__Source material__.
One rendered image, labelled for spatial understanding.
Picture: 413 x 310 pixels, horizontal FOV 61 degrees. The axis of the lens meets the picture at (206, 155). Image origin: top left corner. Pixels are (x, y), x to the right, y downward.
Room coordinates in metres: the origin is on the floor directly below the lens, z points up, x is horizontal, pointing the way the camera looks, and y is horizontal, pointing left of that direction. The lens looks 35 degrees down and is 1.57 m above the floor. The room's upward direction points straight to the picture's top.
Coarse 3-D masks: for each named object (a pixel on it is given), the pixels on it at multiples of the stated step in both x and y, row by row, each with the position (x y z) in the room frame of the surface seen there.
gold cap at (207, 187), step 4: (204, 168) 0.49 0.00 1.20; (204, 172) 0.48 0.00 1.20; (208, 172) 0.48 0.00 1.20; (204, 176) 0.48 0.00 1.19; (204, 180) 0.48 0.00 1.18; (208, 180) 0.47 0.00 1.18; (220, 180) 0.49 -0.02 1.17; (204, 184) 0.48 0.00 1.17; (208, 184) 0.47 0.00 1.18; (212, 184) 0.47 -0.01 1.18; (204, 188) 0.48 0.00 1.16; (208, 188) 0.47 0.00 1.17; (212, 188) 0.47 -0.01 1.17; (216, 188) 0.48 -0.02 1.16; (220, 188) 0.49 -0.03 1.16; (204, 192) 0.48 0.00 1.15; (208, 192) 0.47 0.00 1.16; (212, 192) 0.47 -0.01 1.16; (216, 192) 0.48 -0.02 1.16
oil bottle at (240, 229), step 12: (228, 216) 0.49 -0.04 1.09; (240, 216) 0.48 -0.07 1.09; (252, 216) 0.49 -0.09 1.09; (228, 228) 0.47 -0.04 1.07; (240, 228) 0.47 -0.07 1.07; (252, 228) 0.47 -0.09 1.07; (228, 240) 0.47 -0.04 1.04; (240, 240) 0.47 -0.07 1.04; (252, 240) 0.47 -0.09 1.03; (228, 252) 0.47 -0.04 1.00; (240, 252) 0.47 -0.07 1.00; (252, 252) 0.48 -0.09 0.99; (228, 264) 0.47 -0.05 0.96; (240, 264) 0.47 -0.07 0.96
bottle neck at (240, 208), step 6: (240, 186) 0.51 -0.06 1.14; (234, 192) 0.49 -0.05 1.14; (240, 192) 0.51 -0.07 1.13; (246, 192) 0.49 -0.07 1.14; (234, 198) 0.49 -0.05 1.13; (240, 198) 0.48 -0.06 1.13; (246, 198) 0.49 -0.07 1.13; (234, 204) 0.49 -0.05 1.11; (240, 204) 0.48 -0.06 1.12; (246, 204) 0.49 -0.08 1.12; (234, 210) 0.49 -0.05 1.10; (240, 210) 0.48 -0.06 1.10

==

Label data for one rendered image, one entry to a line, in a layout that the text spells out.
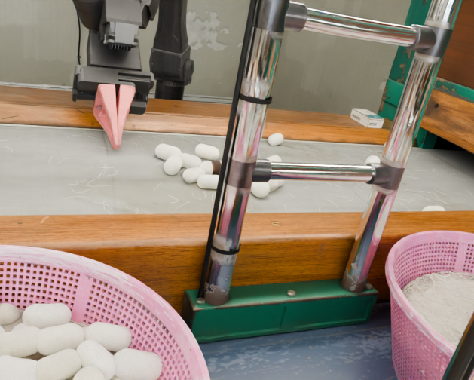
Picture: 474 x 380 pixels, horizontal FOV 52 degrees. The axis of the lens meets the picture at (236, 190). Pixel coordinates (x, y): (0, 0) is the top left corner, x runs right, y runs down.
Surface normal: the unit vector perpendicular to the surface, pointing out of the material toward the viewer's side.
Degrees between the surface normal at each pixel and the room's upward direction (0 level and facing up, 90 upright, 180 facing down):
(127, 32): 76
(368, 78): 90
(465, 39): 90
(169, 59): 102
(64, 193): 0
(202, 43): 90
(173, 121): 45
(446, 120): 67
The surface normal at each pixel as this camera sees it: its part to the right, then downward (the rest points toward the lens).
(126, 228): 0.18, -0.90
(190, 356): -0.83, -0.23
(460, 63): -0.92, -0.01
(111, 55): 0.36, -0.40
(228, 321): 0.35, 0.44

__Problem to solve__. From the records above, copy only the lines starting with the line that holds "Degrees between the" and going on through the line that holds "(228, 321): 0.35, 0.44", exactly as written.

__Exercise solution__.
Degrees between the surface normal at each pixel and the room's upward direction (0 level and facing up, 90 upright, 180 facing down):
(127, 32): 76
(368, 78): 90
(465, 39): 90
(169, 59): 102
(64, 193): 0
(202, 43): 90
(173, 121): 45
(446, 120): 67
The surface normal at each pixel as this camera sees it: its part to the right, then downward (the rest points toward the lens).
(126, 228): 0.18, -0.90
(190, 356): -0.83, -0.23
(460, 63): -0.92, -0.01
(111, 55): 0.36, -0.40
(228, 321): 0.35, 0.44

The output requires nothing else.